Климовицкий отметил, что Ариель впервые заговорил об их общей задаче, и это его обрадовало, но краткий подъем духа быстро сменился упадком. Он не знал и сотой доли того, о чем с такой спокойной уверенностью, так легко и непринужденно рассуждал израильский профессор.
— Вы верите, что Навин действительно существовал? — спросил он, переходя на «вы».
— Если, как выяснилось, Гильгамеш, живший в двадцать третьем столетии, историческое лицо, то какие основания отказать в этом Иисусу Навину? Он почти на тысячу лет моложе шумерского эпического героя. Среди табличек царского архива в Тель-эль-Амарне найдено донесение фараонова ставленника в Израиле. «Спроси Вениамина, спроси Тадуа, спроси Иисуса Навина», — написано там ассиро-вавилонской клинописью. Источники подтверждают. Найти имя — все равно, что найти человека.
— Можно не совсем деликатный вопрос? Я видел голливудский боевик «Бен Гур»… Это как-то связано с вами?
— Неплохой фильм, мне понравился. Тот Бен Гур никогда не существовал. Чистый вымысел. Что же до меня, то я пока существую и знаю свою родословную до далеких прапрадедов. Наше имя простое — Лев. Царь зверей тоже когда-то считался богом.
К руинам Гаваона, где царю Соломону Бог явился во сне, подъехали, когда заросший тростником пруд пылал сукровицей заката. «…И засели те на одной стороне пруда, а эти на другой стороне пруда… Они схватили друг друга за голову и вонзили мечи один другому в бок, и пали вместе.

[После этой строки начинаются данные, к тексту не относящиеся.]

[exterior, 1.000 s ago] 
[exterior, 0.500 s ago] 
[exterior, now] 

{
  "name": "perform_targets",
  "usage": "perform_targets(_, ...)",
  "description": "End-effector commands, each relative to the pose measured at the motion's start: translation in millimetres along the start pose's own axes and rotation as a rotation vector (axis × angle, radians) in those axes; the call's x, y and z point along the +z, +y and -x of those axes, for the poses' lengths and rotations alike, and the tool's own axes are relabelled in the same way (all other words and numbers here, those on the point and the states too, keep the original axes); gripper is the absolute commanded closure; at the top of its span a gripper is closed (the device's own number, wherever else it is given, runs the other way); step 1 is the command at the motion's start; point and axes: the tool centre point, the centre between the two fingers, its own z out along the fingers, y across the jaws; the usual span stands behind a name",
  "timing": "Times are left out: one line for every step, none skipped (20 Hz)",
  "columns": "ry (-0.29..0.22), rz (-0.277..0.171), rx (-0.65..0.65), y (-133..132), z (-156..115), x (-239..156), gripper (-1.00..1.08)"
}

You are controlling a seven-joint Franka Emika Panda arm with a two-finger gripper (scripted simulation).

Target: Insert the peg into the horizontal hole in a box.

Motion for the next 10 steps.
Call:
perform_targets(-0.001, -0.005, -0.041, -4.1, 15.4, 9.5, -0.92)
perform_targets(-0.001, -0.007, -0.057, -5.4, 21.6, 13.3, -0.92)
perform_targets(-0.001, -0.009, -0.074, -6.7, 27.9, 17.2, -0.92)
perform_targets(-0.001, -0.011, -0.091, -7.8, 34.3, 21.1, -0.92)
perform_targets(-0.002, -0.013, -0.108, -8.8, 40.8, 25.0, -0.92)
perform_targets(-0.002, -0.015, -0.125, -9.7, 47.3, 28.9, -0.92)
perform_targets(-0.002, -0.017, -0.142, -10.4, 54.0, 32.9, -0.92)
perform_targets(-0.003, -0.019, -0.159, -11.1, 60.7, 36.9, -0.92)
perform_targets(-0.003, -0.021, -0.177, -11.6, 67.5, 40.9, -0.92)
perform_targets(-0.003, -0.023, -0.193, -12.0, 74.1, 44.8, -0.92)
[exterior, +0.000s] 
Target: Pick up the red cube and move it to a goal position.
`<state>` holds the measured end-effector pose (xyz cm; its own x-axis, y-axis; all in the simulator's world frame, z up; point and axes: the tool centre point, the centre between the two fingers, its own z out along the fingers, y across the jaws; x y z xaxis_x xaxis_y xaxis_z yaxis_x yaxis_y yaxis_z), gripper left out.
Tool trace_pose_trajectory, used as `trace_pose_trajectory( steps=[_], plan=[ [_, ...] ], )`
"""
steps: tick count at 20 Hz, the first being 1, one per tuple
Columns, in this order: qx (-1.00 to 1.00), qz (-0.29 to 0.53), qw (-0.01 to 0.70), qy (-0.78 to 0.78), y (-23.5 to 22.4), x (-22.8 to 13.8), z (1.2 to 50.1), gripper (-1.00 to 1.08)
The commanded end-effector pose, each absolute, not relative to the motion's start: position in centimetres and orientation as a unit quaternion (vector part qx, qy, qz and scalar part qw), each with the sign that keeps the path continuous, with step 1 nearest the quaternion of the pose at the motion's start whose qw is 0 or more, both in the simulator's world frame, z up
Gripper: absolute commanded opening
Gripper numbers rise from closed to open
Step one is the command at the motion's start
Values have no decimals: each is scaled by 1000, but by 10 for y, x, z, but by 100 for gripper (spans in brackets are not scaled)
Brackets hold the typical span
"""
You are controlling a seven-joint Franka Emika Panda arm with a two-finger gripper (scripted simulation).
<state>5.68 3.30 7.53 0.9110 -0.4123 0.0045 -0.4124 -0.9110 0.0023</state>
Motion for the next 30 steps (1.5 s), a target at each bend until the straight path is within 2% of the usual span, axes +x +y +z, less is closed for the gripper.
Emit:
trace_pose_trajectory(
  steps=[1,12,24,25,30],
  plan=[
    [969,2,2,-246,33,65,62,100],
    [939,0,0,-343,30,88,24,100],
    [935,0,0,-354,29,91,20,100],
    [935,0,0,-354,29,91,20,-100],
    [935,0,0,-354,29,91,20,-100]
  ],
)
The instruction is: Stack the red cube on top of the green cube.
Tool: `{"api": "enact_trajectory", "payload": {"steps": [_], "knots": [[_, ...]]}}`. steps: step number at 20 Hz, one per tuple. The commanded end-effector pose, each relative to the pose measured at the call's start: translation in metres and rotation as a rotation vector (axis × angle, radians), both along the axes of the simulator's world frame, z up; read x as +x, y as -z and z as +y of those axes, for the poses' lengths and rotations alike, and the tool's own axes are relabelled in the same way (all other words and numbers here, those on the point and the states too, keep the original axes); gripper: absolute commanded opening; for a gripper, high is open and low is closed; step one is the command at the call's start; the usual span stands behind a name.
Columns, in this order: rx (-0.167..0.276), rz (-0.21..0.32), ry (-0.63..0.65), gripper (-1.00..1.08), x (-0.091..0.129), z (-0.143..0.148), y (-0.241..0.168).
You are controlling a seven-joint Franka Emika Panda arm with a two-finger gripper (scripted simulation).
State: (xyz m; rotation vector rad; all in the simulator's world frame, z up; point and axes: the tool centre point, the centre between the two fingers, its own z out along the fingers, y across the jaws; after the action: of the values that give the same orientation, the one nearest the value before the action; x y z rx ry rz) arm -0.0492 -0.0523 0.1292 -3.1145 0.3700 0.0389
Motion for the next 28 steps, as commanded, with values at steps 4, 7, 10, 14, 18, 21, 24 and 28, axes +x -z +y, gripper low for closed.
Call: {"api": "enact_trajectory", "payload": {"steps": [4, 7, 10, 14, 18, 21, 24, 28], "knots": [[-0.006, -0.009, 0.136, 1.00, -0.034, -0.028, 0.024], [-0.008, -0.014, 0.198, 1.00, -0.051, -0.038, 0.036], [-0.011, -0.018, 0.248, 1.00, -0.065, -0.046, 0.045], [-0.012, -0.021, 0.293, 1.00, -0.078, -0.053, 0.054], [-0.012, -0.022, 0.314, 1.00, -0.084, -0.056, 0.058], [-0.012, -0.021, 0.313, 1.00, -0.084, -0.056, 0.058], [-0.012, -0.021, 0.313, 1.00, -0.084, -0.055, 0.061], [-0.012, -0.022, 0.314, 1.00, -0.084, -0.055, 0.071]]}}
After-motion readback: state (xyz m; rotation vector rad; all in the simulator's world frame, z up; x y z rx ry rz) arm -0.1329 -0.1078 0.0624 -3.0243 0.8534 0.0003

И было названо это место Халкаф-Ханнурим, что в Гаваоне».
И помнило небо и светила на нем, и помнили воды. Превращались в прах хижины и дворцы, превращались в прах нищие, цари и пророки, и прах смешивался с прахом, но ничего не менялось под небом, опрокинутым в зеркале вод, под бездонным куполом, подожженным зарей. Они умирали вместе, вонзив друг в друга мечи, беспредельная высота и бездонная глубь.
— Не пруд, а болото, — вздохнул Бенгур.